> This comparison is the #1 flawed sales tactic the cloud companies use to convince you youre saving money
Time is of a limited quantity and time spent managing postgres backups (for example) is time not spent doing other (possibly more meaningful/impactful _to the business_) work.
And if you need some sort of cluster-aware lock to coordinate backups among different peers, you'll need to decide which system works for you, implement it, and maintain that as a separate system. And if that needs to be upgraded, figure out a bulletproof process for upgrading it while it's still being used as a coordinator.
Then, you need to ensure there's storage for the backup. You need to decide what kind of storage you're going to use, make sure you've got enough space, figure out how to encrypt the storage (very important in secure environments), how to protect the storage using authn/authz. And lots of environments have retention and storage lifecycle policies - you don't want to put the old backups on the expensive fast media; you want it on the cheap slow media. And some environments make you dispose of old data, so you have to figure out how to age it out but without ever losing the backups you want to keep.

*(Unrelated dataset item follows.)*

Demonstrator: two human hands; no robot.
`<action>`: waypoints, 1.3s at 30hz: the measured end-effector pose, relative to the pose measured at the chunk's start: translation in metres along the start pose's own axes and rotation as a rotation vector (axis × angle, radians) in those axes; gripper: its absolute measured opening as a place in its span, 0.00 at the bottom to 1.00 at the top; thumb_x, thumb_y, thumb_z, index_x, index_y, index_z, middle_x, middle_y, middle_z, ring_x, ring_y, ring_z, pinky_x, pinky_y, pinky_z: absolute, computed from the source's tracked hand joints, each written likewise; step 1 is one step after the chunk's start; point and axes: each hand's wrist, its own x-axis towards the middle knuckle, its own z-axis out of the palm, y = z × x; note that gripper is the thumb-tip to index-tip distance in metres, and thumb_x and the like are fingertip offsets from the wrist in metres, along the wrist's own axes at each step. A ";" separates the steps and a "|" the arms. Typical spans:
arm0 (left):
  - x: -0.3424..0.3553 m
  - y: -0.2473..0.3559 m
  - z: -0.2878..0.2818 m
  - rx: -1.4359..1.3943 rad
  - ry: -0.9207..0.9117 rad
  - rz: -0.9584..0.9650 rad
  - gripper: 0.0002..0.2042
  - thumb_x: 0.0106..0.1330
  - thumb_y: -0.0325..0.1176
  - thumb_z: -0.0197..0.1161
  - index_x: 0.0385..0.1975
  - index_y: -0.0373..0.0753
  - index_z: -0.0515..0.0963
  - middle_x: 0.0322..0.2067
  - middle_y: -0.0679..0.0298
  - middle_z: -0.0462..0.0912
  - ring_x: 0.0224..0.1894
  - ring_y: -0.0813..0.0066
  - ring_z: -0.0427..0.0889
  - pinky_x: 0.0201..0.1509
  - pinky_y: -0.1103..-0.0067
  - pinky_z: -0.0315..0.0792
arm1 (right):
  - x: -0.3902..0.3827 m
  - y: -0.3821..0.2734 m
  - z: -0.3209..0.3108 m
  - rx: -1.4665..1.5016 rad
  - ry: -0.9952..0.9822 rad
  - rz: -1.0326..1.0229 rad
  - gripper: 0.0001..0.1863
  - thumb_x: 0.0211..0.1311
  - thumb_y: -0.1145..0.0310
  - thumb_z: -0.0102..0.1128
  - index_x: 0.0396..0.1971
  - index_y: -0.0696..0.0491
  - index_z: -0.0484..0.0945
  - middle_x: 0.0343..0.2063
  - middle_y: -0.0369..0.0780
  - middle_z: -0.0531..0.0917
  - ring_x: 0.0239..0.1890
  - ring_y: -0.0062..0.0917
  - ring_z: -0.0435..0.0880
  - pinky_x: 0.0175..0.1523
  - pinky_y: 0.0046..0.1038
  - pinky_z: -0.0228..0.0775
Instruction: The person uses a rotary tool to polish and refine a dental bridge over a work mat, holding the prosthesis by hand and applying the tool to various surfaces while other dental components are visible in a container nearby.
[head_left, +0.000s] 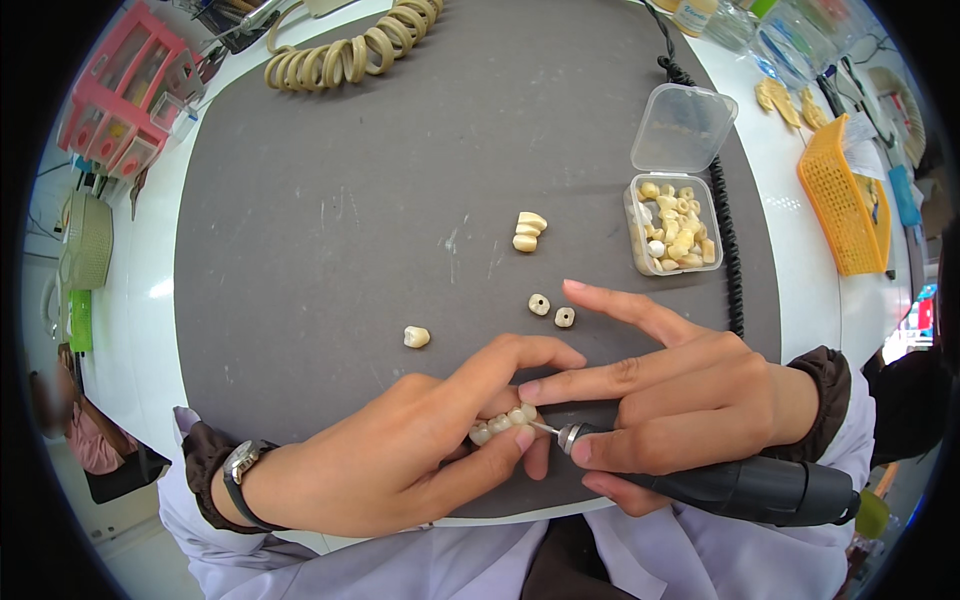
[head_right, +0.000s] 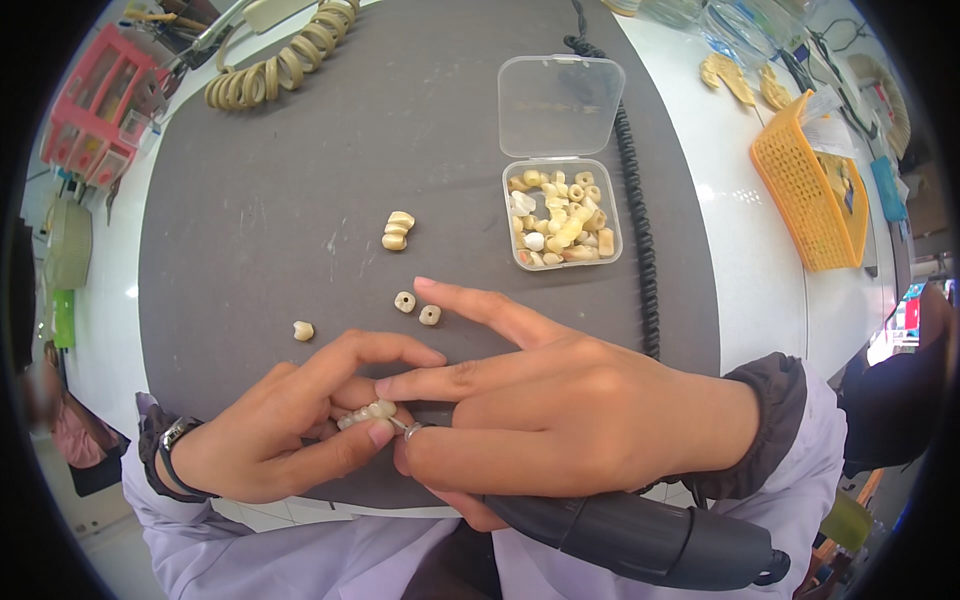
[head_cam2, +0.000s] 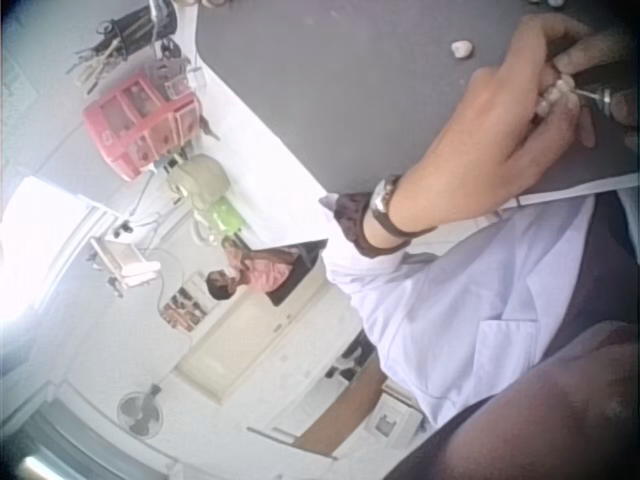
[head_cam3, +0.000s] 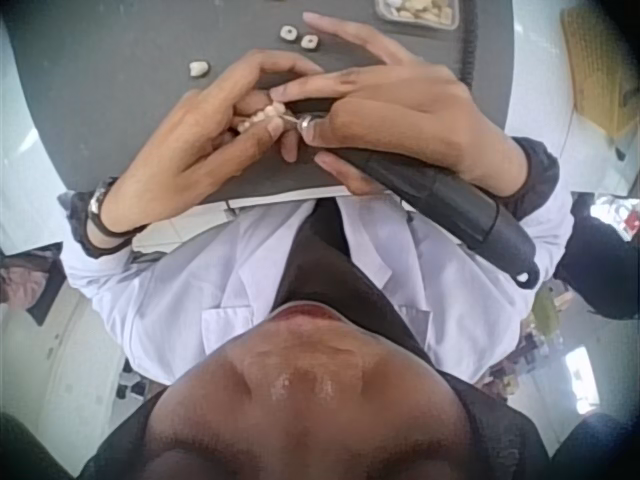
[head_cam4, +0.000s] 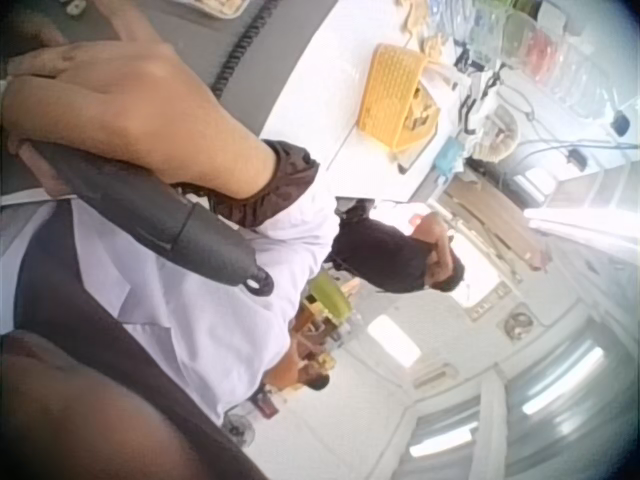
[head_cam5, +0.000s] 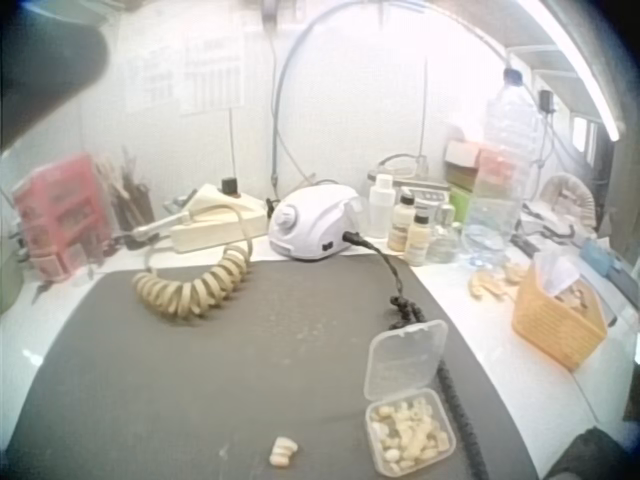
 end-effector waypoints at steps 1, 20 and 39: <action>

Finally, you need to make sure the backups you create are valid and usable. So you'll want to build an automated regression testing procedure to ensure that every time you make a change (regardless of how minor) to the system being backed up or the backup process, that you end up with usable backups.
(Disclaimer: I work for AWS, but opinions expressed here are my own and not necessarily those of my employer.)
Yes it is work, but this company’s whole reason for being is to save AWS spend, so I assume they have patterns they employ for their clients regularly that achieve their SLO.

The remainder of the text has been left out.